By Spencer Pauley, Managing Editor

sgpauley@owu.edu

The loss of an Ohio Wesleyan student to suicide caused staff, faculty and students to come together in a candlelight service in remembrance of Hollis Morrison.

Morrison’s death came unexpectedly on Oct. 2. According to an email sent out by OWU president Rock Jones, Morrison passed away while in his home in Bidwell, OH.

Morrison was an exceptional student during his time at OWU. Morrison made the Dean’s List with a 3.6 G.P.A. last year, his freshman year. However, he was not enrolled in classes for the fall semester of 2018.

Morrison also was really into basketball according to his obituary; he played guard for Ohio Valley Christian High School in Gallipolis until he graduated in 2017. His love for basketball transcended into his younger brother, Myles. Morrison’s obituary states: “[Morrison] got his little brother Myles into basketball and pushed him everyday to do his best. Myles was proud to call him his best friend and ultimately his big brother.”

The candlelight service in honor of Morrison was held at the Labyrinth on Oct. 26. OWU student Scott Hughes set up the service in honor of his best friend since first grade. Hughes talked about what Morrison meant to him.

“We talked everyday since we knew each other, from the first day of the first grade until we got to college together,” Hughes said.

Even after they started taking classes at OWU, Morrison and Hughes made it a point to keep in regular contact.

“We had to see each other at least once or twice before or in between classes,” Hughes said. “We would meet up right here [at the labyrinth] just to see each other, just to be brothers.”

But the meetings Morrison and Hughes had would become less common after the death of Morrison’s father in June and his grandmother’s death as well.

Assistant Dean Charles Kellom spoke during the service about the frustration he feels on the limitations on helping someone who is struggling mentally.

“I got to see [Morrison] in his last few days,” Kellom said. “He came by our office and as a staff person we go through all this training to help students out of these situations and it just sucks to have to hold on to the truth that there is only so much you can do.”

Psychology Professor Lynda Hall was Morrison’s adviser. Hall drove some OWU students to Morrison’s funeral service in Gallipolis on Oct. 10. She remembers seeing so many people come to pay their respects.

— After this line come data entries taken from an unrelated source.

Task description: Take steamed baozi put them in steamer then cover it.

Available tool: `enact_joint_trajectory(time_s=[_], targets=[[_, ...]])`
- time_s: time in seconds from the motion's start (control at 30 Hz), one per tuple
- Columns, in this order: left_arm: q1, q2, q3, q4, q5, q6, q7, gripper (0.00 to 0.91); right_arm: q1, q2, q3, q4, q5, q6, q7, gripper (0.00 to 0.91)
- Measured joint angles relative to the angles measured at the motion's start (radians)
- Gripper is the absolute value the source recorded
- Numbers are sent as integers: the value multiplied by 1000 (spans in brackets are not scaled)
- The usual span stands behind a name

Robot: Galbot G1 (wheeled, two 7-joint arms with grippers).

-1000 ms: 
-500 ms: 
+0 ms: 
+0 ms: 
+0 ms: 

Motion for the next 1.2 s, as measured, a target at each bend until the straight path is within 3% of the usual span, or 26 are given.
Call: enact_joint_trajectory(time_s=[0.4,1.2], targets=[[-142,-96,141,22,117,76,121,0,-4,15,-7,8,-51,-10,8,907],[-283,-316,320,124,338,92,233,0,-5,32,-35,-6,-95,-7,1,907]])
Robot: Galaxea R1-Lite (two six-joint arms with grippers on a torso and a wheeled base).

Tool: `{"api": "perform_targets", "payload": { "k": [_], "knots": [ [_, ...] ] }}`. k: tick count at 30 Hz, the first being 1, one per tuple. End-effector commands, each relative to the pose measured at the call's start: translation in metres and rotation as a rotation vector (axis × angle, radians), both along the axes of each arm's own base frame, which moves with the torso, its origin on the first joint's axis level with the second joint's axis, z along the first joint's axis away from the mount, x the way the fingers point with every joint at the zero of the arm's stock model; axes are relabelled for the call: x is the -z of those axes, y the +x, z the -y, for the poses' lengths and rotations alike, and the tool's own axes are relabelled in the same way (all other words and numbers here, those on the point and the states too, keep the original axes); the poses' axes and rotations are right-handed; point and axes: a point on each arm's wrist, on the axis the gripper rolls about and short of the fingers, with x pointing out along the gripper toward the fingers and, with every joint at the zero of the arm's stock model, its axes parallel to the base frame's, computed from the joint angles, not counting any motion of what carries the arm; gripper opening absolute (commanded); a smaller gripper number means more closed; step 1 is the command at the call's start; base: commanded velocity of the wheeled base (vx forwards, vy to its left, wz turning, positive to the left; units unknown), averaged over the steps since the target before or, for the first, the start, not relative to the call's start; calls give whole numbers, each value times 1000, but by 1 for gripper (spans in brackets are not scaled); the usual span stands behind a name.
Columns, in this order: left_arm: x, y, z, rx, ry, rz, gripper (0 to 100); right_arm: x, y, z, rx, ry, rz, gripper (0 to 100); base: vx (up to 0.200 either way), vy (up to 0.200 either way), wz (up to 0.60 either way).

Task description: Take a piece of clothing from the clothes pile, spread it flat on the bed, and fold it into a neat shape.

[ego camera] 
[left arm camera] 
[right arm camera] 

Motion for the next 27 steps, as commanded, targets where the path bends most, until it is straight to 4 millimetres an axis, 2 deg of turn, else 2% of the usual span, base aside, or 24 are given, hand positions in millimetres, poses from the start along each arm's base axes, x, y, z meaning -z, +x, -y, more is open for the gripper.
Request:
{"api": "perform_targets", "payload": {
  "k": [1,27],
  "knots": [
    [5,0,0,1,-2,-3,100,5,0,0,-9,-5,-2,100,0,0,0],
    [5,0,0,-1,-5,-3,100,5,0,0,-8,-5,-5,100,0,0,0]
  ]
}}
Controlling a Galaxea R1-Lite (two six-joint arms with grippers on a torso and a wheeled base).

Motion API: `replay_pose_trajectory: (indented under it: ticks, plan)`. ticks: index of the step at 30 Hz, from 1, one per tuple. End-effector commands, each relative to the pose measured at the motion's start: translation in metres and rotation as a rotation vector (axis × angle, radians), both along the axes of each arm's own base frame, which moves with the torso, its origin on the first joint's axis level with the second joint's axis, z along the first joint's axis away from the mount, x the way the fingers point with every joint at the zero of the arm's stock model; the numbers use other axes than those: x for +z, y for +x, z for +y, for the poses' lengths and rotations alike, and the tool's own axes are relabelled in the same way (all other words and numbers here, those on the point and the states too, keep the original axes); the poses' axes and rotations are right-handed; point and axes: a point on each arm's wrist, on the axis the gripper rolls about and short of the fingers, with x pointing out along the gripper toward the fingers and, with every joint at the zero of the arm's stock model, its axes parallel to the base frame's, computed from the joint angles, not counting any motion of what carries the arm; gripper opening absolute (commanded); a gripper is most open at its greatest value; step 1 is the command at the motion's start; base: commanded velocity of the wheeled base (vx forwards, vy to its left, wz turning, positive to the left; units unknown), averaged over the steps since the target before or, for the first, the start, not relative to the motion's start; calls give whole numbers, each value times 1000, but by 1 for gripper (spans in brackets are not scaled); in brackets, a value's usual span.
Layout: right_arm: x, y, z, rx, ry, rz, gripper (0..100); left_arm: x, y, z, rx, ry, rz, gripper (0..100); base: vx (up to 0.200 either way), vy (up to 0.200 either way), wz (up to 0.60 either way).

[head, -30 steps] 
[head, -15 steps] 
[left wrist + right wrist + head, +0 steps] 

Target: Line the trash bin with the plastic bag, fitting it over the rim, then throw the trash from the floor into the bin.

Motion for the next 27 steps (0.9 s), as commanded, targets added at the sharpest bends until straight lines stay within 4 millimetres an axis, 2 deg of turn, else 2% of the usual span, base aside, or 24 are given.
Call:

“It’s amazing how many people were there. I think it’s possible his entire senior class was there,” Hall said. “It’s very clear that he had connected with all kinds of people.”

Morrison’s obituary states that “Hollis was the humblest being and very outgoing, anyone that crossed his path saw Hollis with the biggest smile on his face. Hollis could make anyone laugh and was the funniest person you ever came across and was an influence on many people’s lives. Hollis will be deeply missed by everyone who had entered his life.”

Morrison is survived by his grandfather, Kenneth Calhoun, and his brothers, Tru and Myles Morrison.